BECAUSE SPEWTS are larger and heavier, they get worse gas mileage. And I freely confess that at least 90 percent of my driving doesn’t need the Spewt’s special capabilities. In an ideal world, perhaps, I’d own enough vehicles to use the ideal one for each task — a compact station wagon for trips to the supermarket, a five-ton dump truck for cleaning the yard, a pickup for fixing the fence at the rental house, etc.

But I can’t afford that many cars, and even if I could, wouldn’t that consume resources on a truly extravagant scale? My Spewt is a compromise that meets most of my transportation needs, even if it doesn’t get 40 miles to the gallon.

This criticism often comes from people who commute 60 miles a day, and sometimes, after I explain that I work at home and drive only 6,000 miles a year, they find something else to carp about.

But sometimes they don’t.
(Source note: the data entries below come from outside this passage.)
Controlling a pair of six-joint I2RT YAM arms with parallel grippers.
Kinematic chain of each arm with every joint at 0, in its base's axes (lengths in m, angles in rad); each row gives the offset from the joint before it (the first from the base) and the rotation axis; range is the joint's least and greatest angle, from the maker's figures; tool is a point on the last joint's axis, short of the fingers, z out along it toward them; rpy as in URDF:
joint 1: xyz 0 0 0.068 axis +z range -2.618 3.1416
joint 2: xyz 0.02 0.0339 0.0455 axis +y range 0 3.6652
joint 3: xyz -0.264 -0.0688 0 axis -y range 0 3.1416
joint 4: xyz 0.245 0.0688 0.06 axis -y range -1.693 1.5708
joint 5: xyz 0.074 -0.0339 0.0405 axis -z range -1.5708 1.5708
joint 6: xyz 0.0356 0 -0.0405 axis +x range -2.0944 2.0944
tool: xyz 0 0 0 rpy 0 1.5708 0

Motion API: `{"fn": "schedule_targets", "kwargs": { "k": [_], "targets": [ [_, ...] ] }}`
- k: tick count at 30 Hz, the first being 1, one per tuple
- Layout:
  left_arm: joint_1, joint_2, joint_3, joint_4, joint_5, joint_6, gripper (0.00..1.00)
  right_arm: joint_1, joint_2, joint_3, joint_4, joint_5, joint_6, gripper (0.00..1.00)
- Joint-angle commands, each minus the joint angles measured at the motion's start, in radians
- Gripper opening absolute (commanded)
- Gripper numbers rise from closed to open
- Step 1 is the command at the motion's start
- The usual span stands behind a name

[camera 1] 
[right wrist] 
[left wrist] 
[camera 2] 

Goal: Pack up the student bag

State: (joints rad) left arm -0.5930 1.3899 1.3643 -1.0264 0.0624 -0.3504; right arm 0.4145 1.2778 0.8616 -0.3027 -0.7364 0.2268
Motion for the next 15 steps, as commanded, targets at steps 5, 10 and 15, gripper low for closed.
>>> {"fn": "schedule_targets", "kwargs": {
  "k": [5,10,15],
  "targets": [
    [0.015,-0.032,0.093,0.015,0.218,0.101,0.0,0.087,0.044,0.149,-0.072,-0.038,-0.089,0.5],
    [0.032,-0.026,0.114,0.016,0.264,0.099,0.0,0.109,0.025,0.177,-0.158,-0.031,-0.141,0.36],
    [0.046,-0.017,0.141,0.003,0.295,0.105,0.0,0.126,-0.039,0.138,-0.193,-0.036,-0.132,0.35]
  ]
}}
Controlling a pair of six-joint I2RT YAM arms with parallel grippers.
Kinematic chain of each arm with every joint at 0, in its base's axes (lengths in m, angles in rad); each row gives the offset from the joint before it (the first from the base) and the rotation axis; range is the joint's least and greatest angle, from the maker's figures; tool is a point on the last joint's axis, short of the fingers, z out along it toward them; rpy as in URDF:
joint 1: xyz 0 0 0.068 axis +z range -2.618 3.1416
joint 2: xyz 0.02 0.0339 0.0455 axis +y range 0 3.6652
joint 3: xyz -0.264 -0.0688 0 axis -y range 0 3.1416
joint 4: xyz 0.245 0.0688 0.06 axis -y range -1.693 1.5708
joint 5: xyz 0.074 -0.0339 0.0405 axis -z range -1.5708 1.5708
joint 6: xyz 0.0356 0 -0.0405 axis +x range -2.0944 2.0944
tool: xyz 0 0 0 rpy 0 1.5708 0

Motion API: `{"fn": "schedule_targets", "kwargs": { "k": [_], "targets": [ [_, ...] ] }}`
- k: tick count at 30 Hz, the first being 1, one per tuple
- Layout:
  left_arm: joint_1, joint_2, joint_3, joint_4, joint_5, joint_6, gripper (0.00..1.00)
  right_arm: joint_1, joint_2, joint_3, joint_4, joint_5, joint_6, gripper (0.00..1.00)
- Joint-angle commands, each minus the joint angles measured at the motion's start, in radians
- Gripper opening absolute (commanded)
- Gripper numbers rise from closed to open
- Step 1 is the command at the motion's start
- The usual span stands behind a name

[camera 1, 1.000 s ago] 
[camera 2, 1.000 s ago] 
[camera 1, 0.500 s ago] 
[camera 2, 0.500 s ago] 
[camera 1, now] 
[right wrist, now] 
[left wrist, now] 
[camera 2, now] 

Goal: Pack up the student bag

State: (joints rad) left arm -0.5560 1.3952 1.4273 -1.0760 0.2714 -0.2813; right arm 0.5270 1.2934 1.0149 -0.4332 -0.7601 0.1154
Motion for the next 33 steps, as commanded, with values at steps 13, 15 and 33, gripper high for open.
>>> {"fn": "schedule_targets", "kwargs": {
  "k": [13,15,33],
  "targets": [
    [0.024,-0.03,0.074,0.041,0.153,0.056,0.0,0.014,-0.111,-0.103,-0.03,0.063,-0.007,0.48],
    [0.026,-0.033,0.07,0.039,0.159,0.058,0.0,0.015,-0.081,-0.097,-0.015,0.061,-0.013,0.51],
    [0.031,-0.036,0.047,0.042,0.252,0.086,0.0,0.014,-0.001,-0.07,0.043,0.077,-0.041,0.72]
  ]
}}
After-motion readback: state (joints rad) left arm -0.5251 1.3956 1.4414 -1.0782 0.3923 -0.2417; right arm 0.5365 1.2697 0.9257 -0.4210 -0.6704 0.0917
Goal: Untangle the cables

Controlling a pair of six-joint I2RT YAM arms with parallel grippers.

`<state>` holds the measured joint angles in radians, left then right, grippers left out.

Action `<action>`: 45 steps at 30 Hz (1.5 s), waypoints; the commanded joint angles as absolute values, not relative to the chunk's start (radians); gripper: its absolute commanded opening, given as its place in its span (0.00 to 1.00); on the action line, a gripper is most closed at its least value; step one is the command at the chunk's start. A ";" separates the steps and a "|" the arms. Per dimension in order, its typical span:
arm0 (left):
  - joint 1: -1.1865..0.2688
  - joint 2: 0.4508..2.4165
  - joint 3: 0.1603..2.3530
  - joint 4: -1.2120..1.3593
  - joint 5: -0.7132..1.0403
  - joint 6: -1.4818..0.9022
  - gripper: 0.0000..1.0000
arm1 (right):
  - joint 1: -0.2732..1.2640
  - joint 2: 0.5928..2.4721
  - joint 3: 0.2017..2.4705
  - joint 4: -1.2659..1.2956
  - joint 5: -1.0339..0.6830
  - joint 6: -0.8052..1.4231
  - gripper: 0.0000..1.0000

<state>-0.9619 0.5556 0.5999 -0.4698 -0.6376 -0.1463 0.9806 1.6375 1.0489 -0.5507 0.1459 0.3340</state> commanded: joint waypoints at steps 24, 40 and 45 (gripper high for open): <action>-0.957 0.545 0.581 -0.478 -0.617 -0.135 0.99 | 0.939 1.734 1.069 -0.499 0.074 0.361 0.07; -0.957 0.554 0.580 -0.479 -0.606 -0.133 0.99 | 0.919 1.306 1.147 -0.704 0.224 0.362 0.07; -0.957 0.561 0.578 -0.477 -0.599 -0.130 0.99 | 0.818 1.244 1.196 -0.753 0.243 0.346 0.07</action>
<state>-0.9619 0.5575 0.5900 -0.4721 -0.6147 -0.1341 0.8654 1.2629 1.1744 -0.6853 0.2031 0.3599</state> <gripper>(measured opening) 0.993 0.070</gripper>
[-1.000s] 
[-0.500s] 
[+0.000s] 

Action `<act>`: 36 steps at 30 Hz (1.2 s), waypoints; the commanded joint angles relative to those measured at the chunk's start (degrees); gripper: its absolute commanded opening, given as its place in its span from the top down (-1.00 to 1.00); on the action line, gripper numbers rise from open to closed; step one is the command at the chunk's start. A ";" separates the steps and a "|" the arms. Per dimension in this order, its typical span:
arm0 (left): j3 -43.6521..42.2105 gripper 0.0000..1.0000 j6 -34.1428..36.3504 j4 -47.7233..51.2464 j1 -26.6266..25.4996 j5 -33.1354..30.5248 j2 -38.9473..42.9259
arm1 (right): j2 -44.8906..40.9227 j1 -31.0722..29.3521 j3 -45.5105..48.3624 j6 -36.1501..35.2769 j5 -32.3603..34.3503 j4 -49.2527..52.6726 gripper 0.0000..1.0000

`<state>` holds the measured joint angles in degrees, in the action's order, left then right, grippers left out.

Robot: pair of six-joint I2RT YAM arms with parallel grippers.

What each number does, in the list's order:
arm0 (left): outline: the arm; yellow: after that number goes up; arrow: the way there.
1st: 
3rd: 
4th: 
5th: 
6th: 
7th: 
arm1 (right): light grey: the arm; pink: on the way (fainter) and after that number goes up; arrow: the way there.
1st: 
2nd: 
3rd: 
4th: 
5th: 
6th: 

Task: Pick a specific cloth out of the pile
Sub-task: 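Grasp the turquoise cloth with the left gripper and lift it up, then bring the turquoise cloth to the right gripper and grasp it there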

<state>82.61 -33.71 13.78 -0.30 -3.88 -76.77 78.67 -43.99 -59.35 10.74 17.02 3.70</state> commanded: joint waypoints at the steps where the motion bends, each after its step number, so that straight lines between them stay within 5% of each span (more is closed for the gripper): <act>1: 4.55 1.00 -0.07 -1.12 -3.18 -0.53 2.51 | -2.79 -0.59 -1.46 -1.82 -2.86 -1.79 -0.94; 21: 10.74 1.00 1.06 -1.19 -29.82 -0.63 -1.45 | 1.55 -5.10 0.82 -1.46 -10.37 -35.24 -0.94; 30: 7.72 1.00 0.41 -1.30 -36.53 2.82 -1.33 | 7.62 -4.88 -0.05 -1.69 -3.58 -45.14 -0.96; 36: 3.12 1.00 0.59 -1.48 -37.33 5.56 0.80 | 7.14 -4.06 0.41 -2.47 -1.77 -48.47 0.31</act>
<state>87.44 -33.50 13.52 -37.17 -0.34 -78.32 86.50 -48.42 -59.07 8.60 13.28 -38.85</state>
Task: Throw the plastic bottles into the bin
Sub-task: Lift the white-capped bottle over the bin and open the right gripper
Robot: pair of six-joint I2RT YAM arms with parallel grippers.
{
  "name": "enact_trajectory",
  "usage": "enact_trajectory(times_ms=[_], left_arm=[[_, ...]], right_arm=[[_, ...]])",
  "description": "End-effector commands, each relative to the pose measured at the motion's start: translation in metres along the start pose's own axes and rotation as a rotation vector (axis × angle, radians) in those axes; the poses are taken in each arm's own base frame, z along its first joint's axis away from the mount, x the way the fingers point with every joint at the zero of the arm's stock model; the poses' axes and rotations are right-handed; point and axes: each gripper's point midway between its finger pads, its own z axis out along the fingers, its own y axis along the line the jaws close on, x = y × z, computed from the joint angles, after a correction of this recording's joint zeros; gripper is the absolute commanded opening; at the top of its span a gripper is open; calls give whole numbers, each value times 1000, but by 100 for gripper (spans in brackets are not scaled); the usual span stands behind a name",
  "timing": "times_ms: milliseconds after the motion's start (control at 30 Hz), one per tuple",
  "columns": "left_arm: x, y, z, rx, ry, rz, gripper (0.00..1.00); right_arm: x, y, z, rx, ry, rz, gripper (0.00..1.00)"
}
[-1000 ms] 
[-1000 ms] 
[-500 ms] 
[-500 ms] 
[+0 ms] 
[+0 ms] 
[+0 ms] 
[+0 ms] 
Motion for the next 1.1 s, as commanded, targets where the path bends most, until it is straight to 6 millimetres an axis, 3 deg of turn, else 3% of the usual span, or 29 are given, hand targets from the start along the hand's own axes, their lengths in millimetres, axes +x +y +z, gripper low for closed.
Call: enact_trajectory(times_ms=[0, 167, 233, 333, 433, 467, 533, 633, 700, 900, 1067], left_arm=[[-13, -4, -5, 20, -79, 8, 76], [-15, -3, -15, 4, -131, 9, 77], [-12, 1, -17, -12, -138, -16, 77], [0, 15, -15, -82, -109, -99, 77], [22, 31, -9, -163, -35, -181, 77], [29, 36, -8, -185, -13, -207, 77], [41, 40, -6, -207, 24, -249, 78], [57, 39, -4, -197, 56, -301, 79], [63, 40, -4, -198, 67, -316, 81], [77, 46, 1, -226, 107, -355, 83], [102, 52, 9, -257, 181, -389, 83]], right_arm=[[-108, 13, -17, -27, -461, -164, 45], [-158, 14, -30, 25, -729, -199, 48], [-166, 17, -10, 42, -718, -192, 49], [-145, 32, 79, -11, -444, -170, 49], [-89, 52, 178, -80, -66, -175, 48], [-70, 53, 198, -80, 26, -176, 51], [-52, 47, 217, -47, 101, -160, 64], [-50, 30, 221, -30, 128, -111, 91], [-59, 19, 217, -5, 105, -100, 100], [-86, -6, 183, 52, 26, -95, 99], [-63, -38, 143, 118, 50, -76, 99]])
Instead, they expand to explain how my gasoline combustion (theirs apparently doesn’t count) contributes to global warming, which could cause the ocean to rise by as much as 200 feet.

So I’m supposed to worry if I’m at a mere 6,834 feet above sea level, rather than 7,034? And I’m supposed to think that global warming is a threat when it was 14 below zero one morning when I walked to the post office?

As I said, I just needed some transportation and the Spewt seemed like a reasonable compromise. I wasn’t trying to make a political statement.

That’s what Volvos are for, right?

Ed Quillen is a contributor to Writers on the Range, a service of High Country News (www.hcn.org). He is also the publisher of this magazine.